By Heidi Biggar
With the promise of IP storage comes a new set of security concerns. In an effort to stay one step ahead of the IP adoption curve, storage vendors have already begun taking steps to provide end users with the necessary tools and education to build secure IP storage networks.
Trebia Networks, for example, recently announced it has teamed up with Hifn, a provider of compression, encryption, and secure flow processing (SFP) products for IP networking, to help OEM customers design and implement standards-compliant IP storage networks.
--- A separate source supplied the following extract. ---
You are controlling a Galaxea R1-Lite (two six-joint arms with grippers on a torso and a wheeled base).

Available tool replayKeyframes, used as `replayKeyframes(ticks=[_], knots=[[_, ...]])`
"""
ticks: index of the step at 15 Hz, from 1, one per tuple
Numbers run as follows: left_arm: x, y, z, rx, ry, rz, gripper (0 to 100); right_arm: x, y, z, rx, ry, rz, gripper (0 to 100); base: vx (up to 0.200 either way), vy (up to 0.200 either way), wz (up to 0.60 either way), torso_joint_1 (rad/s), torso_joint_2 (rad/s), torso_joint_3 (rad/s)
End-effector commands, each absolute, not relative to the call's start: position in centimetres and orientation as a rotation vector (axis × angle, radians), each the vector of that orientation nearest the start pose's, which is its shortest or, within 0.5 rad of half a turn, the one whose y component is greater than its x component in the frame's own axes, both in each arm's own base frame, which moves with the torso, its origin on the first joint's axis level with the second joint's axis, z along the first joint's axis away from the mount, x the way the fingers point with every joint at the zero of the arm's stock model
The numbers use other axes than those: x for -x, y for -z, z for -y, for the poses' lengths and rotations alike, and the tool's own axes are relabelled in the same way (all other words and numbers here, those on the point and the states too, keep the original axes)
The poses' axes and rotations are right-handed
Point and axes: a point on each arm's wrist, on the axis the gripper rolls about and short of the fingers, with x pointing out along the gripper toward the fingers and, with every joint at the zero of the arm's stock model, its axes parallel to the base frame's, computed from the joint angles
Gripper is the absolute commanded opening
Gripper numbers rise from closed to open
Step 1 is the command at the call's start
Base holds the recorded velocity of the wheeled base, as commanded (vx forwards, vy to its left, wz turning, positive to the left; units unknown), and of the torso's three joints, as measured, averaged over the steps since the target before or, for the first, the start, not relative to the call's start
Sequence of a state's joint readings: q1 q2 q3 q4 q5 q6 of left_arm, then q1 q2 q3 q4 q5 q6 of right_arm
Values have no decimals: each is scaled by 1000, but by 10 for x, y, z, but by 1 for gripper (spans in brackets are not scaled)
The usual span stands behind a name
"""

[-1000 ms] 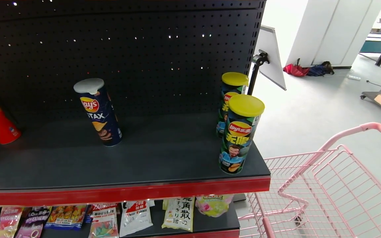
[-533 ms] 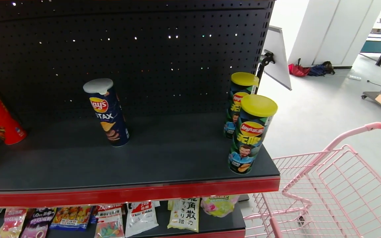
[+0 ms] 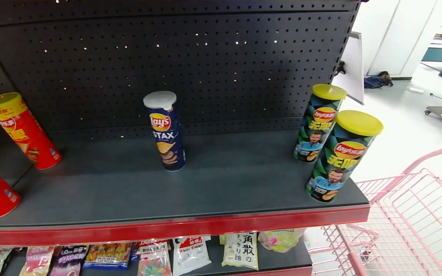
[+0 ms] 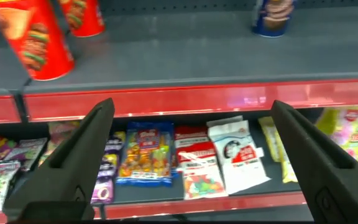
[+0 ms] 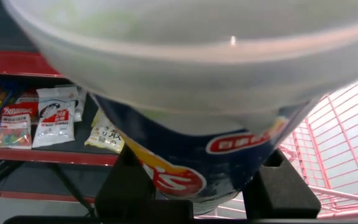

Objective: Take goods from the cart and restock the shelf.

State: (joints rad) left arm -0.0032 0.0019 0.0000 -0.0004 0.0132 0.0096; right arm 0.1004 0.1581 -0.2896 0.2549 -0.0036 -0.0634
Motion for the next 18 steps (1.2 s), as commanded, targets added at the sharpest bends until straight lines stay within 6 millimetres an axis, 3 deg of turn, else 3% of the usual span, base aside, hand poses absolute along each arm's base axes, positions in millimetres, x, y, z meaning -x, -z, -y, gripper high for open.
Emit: replayKeyframes(ticks=[1, 8, 13, 16, 18], knots=[[23, -76, 0, -11, -11, 0, 100, 31, -133, 3, 71, -102, -121, 0, 0, 200, 0, 7, 7, -2], [23, -76, 0, -9, -11, -2, 100, 32, -132, 3, 72, -102, -113, 0, 0, 200, 0, 2, 2, 2], [23, -76, 0, -9, -11, 0, 100, 35, -127, 4, 74, -102, -99, 0, 0, 0, 0, 0, 0, 0], [23, -76, 0, -9, -11, 0, 100, 36, -123, 4, 82, -103, -94, 0, 200, 0, 0, -11, -2, 5], [23, -76, 0, -9, -11, 0, 100, 36, -123, 4, 82, -103, -94, 0, 0, 0, 0, 0, 0, 0]])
"The challenges in building secure, multi-gigabit Ethernet IP SANs [storage area networks] are enormous," says Bob Conrad, president and CEO of Trebia. Unlike Fibre Channel SANs, whose segregation from user and public networks protects data from outside penetration, IP SANs expose storage traffic to all the risks of IP networking, including hacking.
Gateways allow users to isolate SAN islands.
The good news is that many of the tools that have been developed to secure IP networks can now be applied to IP storage networks. "The promise of IP storage networking includes the ability to leverage off-the-shelf technology [e.g., firewall products and authentication and encryption technologies] for enhancing data security for SANs," writes Tom Clark in IP SANs: A Guide to iSCSI, iFCP, and FCIP Protocols for Storage Area Networks.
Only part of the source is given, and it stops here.